[Start of section]
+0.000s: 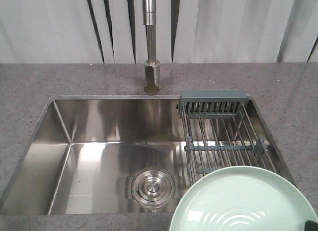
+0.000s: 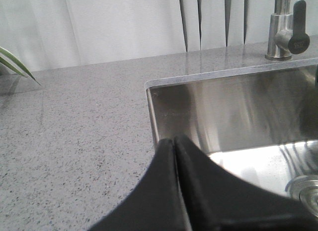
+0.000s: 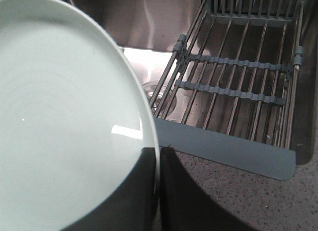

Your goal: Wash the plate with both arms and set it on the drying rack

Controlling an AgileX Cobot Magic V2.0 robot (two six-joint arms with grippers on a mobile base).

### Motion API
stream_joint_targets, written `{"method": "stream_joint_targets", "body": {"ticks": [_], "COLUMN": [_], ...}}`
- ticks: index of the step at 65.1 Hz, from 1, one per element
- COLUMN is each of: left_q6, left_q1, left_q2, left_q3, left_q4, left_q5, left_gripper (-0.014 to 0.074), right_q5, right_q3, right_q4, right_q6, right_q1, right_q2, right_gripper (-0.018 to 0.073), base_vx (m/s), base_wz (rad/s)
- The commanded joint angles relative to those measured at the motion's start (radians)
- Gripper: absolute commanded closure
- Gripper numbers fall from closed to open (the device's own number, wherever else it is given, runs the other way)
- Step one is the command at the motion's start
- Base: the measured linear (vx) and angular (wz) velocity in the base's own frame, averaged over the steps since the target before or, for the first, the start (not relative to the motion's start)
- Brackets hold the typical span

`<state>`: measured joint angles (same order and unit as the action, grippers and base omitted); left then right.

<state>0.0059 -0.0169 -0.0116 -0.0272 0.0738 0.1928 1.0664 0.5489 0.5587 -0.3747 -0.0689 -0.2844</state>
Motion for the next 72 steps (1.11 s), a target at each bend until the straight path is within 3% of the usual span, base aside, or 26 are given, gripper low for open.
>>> {"method": "stream_joint_targets", "body": {"ticks": [1,72], "left_q6": [-0.006,-0.006], "left_q1": [0.000,0.000], "left_q2": [-0.014,-0.014], "left_q3": [0.026,0.026], "left_q4": [0.003,0.003], "left_q5": [-0.071,-0.071], "left_gripper": [0.0603,0.0603], "right_q5": [-0.058,-0.058], "right_q3": [0.023,0.023], "right_q4": [0.029,0.029], "right_q6": [0.001,0.001], "right_q1": [-0.005,-0.005], "right_q2": [-0.011,-0.011], "right_gripper": [0.0564,0.0564], "base_vx": [0.05,0.03], "base_wz": [0.00,0.01]}}
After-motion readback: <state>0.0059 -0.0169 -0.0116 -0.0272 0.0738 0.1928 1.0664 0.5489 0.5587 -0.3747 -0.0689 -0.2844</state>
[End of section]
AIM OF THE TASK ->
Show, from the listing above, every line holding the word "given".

ANSWER FOR THE TASK ->
- Gripper numbers fall from closed to open (the device's own number, wherever else it is given, runs the other way)
Motion for the next 72 steps (1.11 s), a target at each bend until the straight path is within 3% of the usual span, base aside, or 26 are given, gripper low for open.

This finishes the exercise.